WHAT TO WORK ON:
Report each line of the listing that carries the word "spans".

MATERIAL TO PROCESS:
──────
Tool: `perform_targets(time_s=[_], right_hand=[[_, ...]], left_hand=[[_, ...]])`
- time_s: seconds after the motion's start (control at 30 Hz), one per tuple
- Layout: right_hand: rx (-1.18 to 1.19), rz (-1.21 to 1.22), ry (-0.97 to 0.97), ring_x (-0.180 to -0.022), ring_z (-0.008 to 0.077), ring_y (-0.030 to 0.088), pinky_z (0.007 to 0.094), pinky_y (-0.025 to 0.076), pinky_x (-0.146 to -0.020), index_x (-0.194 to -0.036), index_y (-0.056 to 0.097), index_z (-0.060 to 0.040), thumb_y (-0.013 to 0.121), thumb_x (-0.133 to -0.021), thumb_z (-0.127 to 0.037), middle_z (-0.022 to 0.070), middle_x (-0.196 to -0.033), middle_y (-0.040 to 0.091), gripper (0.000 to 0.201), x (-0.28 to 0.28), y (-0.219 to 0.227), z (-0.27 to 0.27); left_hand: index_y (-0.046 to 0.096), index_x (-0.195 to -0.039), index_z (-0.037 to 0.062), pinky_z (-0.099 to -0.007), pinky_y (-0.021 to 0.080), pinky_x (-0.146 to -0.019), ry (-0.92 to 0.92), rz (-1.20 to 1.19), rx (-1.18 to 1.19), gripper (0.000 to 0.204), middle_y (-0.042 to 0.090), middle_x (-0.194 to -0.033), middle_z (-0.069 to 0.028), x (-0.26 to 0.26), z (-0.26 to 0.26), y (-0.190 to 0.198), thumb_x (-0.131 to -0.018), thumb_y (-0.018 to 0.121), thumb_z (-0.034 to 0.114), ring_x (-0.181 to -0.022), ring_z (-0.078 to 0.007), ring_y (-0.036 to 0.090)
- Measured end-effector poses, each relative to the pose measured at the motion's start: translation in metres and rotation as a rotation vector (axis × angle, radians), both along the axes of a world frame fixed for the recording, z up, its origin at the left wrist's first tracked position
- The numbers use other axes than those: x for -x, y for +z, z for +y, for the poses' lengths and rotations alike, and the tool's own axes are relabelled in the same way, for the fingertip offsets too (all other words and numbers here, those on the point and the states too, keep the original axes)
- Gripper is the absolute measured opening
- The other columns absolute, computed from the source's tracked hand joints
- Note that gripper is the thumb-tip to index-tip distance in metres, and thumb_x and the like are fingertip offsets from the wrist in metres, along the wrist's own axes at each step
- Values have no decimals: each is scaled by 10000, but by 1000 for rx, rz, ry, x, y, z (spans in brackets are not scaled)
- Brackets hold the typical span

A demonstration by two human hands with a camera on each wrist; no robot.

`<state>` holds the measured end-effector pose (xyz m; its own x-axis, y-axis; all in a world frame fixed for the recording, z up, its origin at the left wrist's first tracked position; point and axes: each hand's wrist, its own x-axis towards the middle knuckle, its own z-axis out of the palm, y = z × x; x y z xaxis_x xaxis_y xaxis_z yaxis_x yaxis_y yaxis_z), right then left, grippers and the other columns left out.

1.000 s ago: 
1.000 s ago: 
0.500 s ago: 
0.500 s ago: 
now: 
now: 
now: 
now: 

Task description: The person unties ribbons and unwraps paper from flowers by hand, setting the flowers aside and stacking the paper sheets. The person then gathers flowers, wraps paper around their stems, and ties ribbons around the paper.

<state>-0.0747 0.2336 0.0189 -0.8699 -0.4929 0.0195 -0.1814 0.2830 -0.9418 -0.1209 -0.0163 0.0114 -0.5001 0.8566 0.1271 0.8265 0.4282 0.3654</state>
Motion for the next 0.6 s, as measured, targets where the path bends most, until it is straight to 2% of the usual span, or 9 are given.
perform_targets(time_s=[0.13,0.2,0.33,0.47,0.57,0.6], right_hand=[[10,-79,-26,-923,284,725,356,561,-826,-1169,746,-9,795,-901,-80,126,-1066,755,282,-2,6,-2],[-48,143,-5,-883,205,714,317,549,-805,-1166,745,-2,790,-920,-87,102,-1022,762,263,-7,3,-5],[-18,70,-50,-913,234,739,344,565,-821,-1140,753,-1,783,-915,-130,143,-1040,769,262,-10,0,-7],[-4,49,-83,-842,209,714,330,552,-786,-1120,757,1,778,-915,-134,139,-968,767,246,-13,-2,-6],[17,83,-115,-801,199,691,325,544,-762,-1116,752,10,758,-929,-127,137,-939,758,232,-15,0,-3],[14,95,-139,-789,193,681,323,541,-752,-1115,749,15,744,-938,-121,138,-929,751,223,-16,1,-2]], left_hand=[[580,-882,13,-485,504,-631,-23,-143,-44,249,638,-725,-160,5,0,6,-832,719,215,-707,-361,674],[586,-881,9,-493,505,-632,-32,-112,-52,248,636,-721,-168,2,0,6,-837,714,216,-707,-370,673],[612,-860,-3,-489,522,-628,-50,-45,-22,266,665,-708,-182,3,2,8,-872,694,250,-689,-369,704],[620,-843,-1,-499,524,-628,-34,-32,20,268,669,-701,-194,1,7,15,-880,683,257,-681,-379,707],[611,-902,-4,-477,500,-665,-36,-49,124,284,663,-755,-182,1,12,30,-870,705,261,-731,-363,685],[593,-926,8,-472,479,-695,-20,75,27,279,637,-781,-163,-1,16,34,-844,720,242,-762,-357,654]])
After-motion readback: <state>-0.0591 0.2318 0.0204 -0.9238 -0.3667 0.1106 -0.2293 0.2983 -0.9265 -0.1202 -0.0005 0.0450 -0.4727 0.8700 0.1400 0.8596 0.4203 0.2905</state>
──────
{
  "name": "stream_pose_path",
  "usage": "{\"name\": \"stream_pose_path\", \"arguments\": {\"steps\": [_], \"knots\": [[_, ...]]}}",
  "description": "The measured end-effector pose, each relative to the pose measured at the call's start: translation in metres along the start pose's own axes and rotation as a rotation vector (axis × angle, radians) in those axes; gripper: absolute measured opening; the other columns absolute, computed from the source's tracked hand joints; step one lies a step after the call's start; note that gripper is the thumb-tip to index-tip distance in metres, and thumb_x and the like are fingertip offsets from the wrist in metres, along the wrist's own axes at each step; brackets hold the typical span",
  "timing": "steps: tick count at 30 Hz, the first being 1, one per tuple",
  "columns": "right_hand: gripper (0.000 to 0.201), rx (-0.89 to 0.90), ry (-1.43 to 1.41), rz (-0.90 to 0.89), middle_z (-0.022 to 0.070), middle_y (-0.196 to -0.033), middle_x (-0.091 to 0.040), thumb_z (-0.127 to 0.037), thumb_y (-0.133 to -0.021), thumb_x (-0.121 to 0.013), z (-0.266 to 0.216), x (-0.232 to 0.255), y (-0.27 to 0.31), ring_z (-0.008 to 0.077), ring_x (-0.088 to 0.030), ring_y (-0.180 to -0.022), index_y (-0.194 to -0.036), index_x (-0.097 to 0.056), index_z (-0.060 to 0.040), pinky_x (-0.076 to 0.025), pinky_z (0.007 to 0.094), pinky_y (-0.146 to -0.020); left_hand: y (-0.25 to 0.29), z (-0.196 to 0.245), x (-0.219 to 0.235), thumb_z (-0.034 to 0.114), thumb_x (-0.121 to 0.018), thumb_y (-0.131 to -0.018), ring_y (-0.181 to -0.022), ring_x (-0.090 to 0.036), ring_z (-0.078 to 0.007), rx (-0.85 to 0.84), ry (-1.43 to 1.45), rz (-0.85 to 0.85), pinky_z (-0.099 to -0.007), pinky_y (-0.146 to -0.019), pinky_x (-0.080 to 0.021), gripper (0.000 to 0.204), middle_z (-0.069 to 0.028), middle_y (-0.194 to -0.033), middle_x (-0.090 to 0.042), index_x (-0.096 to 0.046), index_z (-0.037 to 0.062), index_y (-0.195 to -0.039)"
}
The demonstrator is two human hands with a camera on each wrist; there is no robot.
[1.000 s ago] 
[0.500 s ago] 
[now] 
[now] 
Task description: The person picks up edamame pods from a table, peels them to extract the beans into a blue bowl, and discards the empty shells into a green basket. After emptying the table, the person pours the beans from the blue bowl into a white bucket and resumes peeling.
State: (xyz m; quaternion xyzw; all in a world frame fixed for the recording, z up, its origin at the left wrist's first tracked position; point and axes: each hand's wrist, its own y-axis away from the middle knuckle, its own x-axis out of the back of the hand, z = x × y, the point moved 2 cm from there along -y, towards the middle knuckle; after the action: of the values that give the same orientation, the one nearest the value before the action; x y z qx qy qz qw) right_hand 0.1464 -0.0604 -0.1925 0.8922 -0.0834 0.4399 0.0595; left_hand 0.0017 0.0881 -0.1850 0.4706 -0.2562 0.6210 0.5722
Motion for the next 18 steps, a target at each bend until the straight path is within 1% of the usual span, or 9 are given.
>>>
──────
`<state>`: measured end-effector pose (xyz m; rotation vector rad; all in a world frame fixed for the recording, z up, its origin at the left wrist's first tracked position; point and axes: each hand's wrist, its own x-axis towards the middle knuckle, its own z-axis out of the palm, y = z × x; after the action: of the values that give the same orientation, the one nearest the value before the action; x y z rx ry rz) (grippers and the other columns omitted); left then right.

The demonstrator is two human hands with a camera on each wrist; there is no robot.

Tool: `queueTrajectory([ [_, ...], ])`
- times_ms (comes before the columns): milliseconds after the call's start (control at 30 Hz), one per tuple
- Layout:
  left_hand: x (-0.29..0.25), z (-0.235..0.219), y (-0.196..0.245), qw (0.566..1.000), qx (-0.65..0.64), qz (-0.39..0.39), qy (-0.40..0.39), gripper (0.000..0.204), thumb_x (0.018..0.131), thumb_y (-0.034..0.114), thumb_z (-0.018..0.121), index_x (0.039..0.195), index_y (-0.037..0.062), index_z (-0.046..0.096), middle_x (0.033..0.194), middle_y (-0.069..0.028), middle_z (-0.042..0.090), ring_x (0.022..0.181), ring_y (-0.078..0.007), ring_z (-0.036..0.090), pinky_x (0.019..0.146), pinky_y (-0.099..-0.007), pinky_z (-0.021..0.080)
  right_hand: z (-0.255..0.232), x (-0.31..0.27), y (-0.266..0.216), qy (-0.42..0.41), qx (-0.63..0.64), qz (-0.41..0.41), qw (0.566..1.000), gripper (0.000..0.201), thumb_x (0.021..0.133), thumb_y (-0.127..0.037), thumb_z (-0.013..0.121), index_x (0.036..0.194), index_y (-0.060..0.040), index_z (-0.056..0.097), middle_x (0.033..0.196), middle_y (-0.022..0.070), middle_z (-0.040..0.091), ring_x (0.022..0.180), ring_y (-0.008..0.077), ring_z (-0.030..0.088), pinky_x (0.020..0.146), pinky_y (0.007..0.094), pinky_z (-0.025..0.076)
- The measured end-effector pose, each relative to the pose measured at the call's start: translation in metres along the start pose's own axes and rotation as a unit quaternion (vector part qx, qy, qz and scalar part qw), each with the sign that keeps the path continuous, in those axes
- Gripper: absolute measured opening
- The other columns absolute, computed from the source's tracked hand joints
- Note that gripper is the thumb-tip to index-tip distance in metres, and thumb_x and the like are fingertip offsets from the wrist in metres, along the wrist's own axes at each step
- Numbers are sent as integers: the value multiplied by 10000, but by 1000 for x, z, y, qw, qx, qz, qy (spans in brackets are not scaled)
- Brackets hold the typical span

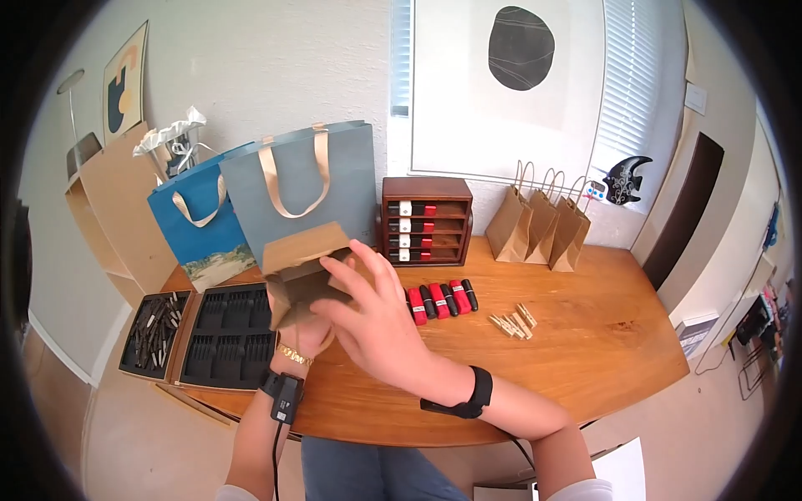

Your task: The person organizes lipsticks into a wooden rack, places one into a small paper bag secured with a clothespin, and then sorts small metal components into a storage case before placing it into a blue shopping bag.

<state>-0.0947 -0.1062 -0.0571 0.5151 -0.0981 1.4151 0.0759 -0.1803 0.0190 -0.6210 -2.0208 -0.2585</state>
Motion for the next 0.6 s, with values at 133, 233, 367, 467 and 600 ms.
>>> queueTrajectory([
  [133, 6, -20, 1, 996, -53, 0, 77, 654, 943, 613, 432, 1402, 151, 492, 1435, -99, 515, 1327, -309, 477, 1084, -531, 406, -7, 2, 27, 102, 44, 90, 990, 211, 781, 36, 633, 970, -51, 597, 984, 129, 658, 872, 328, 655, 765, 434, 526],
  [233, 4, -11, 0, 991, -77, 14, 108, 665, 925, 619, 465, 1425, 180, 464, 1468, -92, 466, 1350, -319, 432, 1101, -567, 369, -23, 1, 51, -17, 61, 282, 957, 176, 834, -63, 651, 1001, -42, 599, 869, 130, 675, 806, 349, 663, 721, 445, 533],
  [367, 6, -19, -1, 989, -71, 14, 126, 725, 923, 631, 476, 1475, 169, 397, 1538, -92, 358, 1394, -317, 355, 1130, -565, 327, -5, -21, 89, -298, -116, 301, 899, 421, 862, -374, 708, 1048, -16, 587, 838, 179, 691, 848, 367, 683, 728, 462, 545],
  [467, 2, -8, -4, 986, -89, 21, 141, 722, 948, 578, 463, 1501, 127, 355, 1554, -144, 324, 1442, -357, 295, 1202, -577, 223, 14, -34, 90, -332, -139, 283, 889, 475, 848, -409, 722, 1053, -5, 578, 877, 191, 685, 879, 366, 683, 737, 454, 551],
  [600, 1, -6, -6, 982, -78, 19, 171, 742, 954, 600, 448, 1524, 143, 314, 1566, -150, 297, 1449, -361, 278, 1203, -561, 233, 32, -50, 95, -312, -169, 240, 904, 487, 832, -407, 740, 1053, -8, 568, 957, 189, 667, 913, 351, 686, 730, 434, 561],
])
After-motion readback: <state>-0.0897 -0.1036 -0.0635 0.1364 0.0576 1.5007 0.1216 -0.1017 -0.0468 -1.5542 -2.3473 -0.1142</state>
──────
RESPONSE TO THIS EXERCISE:
- Values have no decimals: each is scaled by 10000, but by 1000 for rx, rz, ry, x, y, z (spans in brackets are not scaled)
- Numbers are sent as integers: the value multiplied by 10000, but by 1000 for x, z, y, qw, qx, qz, qy (spans in brackets are not scaled)

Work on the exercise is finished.